Giuliano Razzoli (born 18 December 1984) is a World Cup alpine ski racer and Olympic gold medalist from Italy. He specializes in the slalom; he won the Slalom at the 2010 Winter Olympics in Vancouver.

Biography
Born at Castelnovo ne' Monti in Reggio Emilia, Razzoli took first place in slalom at the 2006 Italian Championships in Santa Caterina, Valfurva, which resulted in his automatic promotion to the Italian National A team. His World Cup debut was on his 22nd birthday, at a slalom in Alta Badia in December 2006.

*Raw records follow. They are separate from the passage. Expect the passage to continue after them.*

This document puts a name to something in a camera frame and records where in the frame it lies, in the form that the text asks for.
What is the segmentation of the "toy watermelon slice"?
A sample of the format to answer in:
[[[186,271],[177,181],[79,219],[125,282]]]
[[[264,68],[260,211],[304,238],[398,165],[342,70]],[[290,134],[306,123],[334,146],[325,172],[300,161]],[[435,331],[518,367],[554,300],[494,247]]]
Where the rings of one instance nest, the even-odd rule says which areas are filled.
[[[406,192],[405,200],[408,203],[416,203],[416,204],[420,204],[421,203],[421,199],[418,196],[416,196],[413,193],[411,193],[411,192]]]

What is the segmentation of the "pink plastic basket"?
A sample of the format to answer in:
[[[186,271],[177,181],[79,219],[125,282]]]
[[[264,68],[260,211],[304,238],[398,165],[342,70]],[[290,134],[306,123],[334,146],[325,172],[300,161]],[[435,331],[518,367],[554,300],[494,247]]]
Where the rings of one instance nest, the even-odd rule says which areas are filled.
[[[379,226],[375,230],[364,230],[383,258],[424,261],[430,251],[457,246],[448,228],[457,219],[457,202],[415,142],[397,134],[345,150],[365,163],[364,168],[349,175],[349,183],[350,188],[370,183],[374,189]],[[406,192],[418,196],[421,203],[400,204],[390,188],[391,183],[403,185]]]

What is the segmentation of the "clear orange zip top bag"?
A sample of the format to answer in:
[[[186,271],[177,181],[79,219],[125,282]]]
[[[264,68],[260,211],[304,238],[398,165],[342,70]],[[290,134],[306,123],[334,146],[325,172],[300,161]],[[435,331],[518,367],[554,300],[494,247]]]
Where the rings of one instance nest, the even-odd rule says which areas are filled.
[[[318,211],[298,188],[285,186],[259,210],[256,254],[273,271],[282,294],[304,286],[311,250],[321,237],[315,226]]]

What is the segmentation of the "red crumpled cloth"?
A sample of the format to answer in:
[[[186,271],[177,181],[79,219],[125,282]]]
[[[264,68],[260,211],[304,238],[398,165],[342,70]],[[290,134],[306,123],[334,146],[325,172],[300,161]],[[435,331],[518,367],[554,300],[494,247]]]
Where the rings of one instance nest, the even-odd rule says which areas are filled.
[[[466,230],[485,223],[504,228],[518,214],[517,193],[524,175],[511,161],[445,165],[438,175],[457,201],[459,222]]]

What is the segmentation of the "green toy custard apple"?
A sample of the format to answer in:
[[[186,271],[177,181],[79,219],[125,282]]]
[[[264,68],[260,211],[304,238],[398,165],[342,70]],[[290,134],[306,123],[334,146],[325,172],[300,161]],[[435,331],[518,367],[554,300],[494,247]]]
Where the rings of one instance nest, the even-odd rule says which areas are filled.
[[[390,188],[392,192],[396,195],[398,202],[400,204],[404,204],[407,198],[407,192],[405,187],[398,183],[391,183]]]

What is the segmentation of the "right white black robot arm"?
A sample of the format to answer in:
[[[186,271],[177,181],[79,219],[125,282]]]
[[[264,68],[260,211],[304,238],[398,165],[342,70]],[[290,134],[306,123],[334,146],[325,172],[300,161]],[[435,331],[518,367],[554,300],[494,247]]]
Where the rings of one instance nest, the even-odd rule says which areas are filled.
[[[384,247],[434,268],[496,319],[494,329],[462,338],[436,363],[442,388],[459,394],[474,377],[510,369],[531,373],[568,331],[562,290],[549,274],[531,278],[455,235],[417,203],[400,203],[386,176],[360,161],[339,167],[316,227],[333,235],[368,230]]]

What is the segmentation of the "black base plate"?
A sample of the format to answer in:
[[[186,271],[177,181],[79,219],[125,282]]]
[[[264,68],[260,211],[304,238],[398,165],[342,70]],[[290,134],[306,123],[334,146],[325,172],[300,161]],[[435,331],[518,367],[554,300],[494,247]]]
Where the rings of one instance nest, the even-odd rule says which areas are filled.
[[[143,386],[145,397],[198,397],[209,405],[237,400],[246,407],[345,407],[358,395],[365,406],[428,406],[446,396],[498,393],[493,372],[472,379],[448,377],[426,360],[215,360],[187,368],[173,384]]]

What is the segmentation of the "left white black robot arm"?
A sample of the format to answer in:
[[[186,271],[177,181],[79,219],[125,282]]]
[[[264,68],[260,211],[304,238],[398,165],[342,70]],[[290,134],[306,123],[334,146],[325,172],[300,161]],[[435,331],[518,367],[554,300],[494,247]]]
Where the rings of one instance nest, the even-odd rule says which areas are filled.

Razzoli has nine World Cup podiums, all in slalom. His first World Cup victory came in January 2010 at Zagreb, Croatia, and his second was in Switzerland at Lenzerheide in March 2011.

2010 Winter Olympics
Razzoli became Olympic Champion at the 2010 Winter Olympics in Vancouver, winning the men's slalom. He clocked a combined total of one minute 39.32 seconds over the two runs, 0.16 seconds ahead of Croatia's Ivica Kostelic with Andre Myhrer of Sweden a further 0.28 seconds adrift.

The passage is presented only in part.